Source records:

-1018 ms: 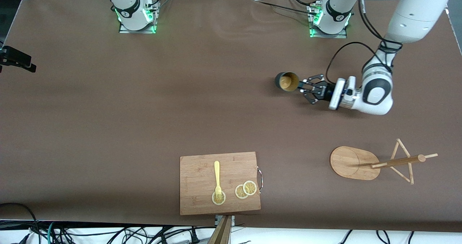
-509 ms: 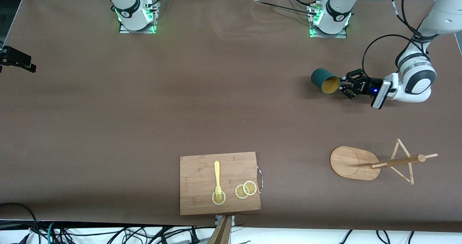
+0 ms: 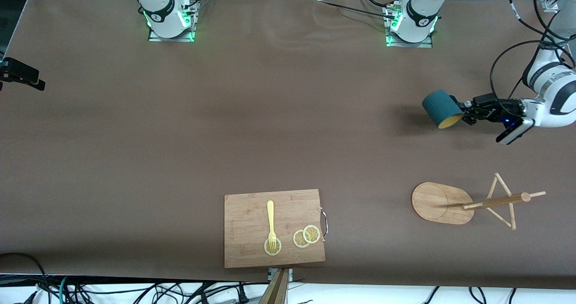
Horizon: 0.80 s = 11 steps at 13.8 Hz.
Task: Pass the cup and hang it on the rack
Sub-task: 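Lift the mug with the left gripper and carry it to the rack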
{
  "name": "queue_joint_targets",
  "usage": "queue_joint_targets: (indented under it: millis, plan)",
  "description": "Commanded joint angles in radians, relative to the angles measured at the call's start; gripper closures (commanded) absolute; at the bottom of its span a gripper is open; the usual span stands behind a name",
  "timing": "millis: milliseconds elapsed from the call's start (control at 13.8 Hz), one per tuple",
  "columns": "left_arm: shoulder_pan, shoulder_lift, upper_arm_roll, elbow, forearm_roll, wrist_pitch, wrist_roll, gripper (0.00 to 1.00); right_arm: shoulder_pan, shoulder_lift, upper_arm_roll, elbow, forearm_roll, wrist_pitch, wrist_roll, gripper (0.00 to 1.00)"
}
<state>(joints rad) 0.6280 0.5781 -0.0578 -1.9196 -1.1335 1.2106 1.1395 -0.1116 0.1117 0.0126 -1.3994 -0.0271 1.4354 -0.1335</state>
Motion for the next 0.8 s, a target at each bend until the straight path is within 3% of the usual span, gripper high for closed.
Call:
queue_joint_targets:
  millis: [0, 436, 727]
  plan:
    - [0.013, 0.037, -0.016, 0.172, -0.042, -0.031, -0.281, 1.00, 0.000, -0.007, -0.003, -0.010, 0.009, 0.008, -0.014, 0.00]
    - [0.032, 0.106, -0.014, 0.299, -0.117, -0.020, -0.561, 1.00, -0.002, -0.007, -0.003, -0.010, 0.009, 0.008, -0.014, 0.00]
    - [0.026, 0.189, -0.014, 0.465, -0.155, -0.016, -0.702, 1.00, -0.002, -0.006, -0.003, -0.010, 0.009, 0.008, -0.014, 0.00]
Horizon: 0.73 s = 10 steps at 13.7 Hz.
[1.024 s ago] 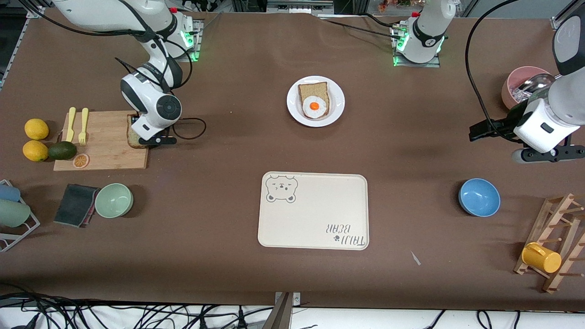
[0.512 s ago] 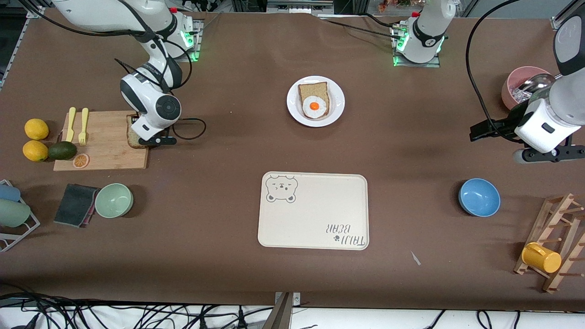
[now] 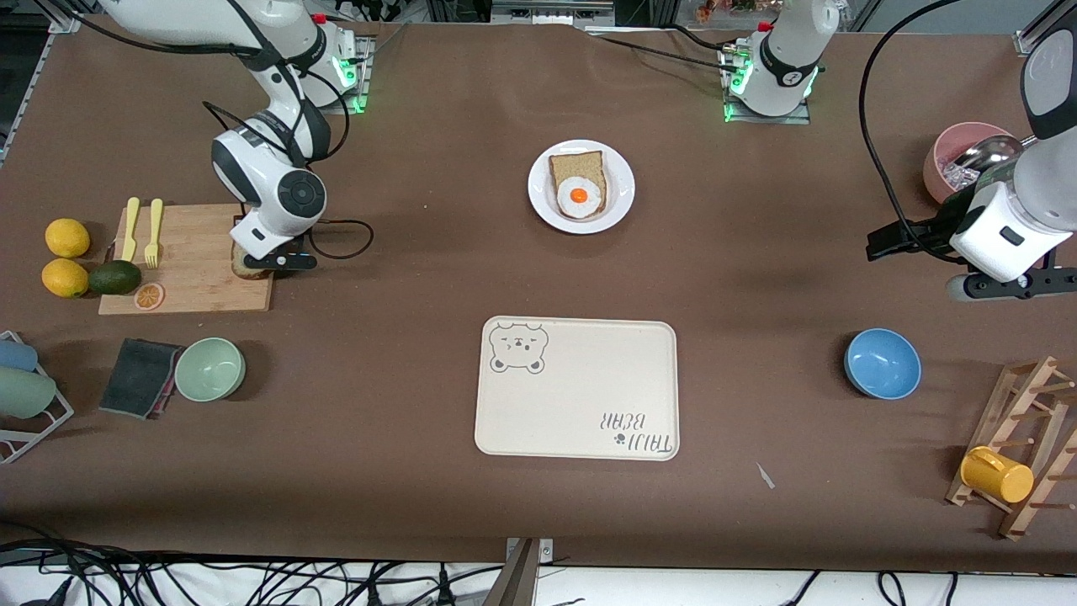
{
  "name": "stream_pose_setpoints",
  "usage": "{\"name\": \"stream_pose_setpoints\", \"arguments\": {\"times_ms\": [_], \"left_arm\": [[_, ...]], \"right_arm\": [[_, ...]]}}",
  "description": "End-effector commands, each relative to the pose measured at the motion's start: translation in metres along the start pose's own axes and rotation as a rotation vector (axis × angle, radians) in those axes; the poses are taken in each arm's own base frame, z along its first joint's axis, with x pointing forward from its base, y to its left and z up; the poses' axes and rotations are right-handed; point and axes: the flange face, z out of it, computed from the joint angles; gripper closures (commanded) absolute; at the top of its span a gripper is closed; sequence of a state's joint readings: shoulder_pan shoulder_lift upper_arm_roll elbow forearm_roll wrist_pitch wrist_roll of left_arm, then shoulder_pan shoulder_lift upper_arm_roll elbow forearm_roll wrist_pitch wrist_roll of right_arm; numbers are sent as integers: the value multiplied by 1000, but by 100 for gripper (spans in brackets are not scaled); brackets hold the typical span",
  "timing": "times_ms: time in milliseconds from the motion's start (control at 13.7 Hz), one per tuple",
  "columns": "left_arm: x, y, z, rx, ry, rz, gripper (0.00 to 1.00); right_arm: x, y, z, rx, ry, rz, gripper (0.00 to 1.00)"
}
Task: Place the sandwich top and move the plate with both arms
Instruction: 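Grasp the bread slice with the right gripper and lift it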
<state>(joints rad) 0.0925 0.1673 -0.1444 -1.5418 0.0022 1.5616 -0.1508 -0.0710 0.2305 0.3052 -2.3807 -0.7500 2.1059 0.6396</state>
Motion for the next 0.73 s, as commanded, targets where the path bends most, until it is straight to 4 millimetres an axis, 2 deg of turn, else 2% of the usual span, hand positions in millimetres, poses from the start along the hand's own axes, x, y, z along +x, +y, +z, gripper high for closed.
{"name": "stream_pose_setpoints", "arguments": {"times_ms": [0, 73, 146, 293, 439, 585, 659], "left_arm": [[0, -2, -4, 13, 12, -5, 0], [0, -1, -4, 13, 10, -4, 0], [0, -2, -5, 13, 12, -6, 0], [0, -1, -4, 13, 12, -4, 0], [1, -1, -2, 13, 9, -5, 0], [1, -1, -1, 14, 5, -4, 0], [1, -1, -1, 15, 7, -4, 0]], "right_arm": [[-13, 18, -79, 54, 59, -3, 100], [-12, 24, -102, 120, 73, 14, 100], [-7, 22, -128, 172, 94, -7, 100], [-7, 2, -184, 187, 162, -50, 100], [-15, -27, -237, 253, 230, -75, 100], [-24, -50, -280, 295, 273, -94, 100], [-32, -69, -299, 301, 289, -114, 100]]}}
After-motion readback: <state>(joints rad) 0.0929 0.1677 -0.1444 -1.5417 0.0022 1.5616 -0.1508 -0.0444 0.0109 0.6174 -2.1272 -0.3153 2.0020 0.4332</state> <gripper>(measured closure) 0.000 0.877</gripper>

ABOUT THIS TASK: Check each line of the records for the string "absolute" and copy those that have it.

ANSWER TO THIS PROBLEM:
  "description": "Commanded joint angles in radians, relative to the angles measured at the call's start; gripper closures (commanded) absolute; at the bottom of its span a gripper is open; the usual span stands behind a name",
  "description": "End-effector commands, each relative to the pose measured at the motion's start: translation in metres along the start pose's own axes and rotation as a rotation vector (axis × angle, radians) in those axes; the poses are taken in each arm's own base frame, z along its first joint's axis, with x pointing forward from its base, y to its left and z up; the poses' axes and rotations are right-handed; point and axes: the flange face, z out of it, computed from the joint angles; gripper closures (commanded) absolute; at the top of its span a gripper is closed; sequence of a state's joint readings: shoulder_pan shoulder_lift upper_arm_roll elbow forearm_roll wrist_pitch wrist_roll of left_arm, then shoulder_pan shoulder_lift upper_arm_roll elbow forearm_roll wrist_pitch wrist_roll of right_arm; numbers are sent as integers: the value multiplied by 1000, but by 100 for gripper (spans in brackets are not scaled); brackets hold the typical span",

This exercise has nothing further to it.